In the decades after my grandmother’s death, my father led a full life: school, marriage, travel, career, children, grandchildren. Though my parents named me for my grandmother, there was so little about her that my father could share: no heirlooms and just a few photos. When my father received the recipe cards, he scanned them and sent me the images. It is no surprise to me that, nearly immediately, my mother did exactly what I did. On opposite sides of the country, we both began to make my grandmother’s food. Perhaps we were both looking, through this simple act, for a connection to the woman neither of us had met.

I got to work. In the 1950s, when these recipe instructions were last followed, there was no such thing as lactose intolerance, and so my first job was to find close substitutes for the ingredients I couldn’t eat. Vegan cream cheese and soy milk procured, I took out the metal mixing bowl I had picked because it was just like my mother’s, and I began to follow my grandmother’s directions for apricot noodle pudding.

Lokshen kugel—aka noodle pudding—is a controversial thing altogether. Ask two Jews to pronounce it, and you’ll hear “cook-gull” and “coooo-gill.” Ask three Jews what goes in kugel, and you’ll get six answers at minimum, ranging from cottage cheese and mozzarella to raisins and cinnamon to apples or peaches. The kugel of my childhood relied on fruit and cottage cheese. The kugel of my in-laws is a simple concoction of noodles and sweet cheese topped with cornflakes.

This kugel, from my grandmother, is the most exquisite one I’ve ever tasted.

The recipe is similar to others I’ve seen but with some surprising ingredients, most particularly apricot nectar, which I find most readily available in the Hispanic section of the grocery store. The quantity it calls for is just one-half ounce different from the standard volume of the cans in the store. Where did my grandmother go to get apricot nectar? Was this a commonly stocked product in kosher groceries on the east coast in the 1950s? What else would they do with it? What’s with the missing half-ounce? I picture my grandmother, her children at junior high and high school like mine are today, going to the market in the red leather jacket she wears in my father’s favorite photos of her.
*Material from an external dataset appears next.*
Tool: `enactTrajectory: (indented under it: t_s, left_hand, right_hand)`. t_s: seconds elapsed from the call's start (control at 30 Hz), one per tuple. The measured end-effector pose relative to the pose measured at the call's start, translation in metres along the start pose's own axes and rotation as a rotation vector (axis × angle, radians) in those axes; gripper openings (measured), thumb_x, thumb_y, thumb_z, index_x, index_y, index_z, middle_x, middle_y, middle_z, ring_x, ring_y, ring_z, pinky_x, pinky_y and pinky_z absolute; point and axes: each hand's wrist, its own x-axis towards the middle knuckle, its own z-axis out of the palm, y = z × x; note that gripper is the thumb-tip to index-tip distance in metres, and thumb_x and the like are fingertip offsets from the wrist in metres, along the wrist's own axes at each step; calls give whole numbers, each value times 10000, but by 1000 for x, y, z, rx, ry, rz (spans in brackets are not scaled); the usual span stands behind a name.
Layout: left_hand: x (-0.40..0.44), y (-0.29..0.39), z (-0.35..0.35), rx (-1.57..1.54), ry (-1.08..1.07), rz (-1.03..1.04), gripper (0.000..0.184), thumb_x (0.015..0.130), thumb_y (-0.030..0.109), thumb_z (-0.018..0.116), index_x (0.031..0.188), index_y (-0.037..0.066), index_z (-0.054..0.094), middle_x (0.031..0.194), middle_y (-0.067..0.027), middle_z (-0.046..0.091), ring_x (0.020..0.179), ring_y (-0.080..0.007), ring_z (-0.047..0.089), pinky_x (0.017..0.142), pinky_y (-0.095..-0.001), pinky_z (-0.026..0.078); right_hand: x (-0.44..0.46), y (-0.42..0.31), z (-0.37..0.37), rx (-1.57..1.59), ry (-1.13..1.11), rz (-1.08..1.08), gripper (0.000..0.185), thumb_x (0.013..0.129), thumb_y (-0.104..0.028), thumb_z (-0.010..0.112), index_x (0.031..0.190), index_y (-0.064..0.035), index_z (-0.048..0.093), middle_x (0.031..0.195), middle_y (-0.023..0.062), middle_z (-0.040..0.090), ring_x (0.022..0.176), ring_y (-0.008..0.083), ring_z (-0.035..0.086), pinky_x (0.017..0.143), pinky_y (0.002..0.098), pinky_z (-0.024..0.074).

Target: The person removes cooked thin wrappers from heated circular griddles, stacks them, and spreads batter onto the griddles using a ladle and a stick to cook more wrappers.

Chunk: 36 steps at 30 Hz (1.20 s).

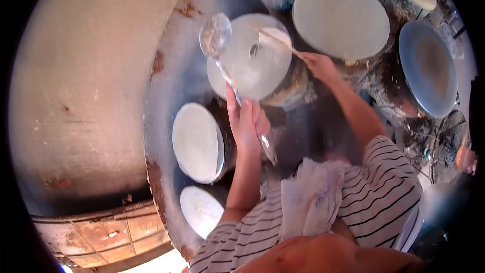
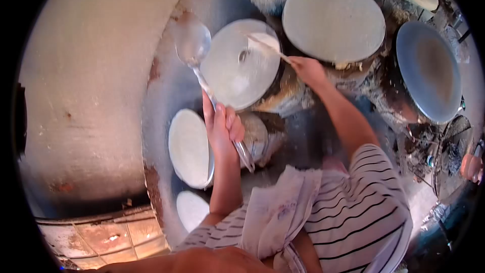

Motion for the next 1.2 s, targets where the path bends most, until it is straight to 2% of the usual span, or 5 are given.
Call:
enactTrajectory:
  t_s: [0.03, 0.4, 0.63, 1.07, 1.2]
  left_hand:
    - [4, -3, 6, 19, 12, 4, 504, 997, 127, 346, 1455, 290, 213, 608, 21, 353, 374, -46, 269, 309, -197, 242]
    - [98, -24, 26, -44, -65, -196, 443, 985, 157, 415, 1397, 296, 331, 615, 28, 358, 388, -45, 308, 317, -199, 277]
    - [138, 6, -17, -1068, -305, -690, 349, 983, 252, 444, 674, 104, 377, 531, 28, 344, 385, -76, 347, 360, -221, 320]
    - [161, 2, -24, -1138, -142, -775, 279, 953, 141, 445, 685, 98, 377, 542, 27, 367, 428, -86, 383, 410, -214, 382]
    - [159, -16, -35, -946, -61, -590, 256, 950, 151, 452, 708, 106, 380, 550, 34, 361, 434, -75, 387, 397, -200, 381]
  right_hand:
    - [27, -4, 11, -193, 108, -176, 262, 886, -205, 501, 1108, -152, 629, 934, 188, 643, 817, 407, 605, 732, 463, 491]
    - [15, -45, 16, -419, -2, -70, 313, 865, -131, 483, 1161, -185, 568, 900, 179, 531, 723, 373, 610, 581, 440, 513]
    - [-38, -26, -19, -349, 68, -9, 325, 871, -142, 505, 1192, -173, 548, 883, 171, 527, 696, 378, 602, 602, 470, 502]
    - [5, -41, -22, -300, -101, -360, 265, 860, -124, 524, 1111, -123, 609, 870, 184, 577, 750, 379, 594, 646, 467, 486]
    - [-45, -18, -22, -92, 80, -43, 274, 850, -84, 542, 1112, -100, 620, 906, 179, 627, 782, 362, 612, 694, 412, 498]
What else did she buy?

Did she, as her cousins have told me, sing to herself as she walked back through her door, just as I do?

I’ll never know the answers to any of those questions, but I do know this: My mother told me that the taste of this kugel brought tears to my father’s eyes. He remembered it.

This kugel is now known as “Grandma Dorothy’s Kugel” by my daughters. One of them counts it among her favorite foods and so, when she became a bat mitzvah last year, we shared the recipe with the caterers so that it would appear on the menu. In that way, more than half a century after her death, my grandmother had a presence at the bat mitzvah celebration of her great-granddaughter.

She is with us, too, at the High Holidays, when her kugel’s place at our Rosh Hashanah lunch table is now expected. The New Year begins with a taste of family, an inheritance that cannot be taken away. As prescribed, it is sweet, it brings life full circle, and, of course, it is delicious.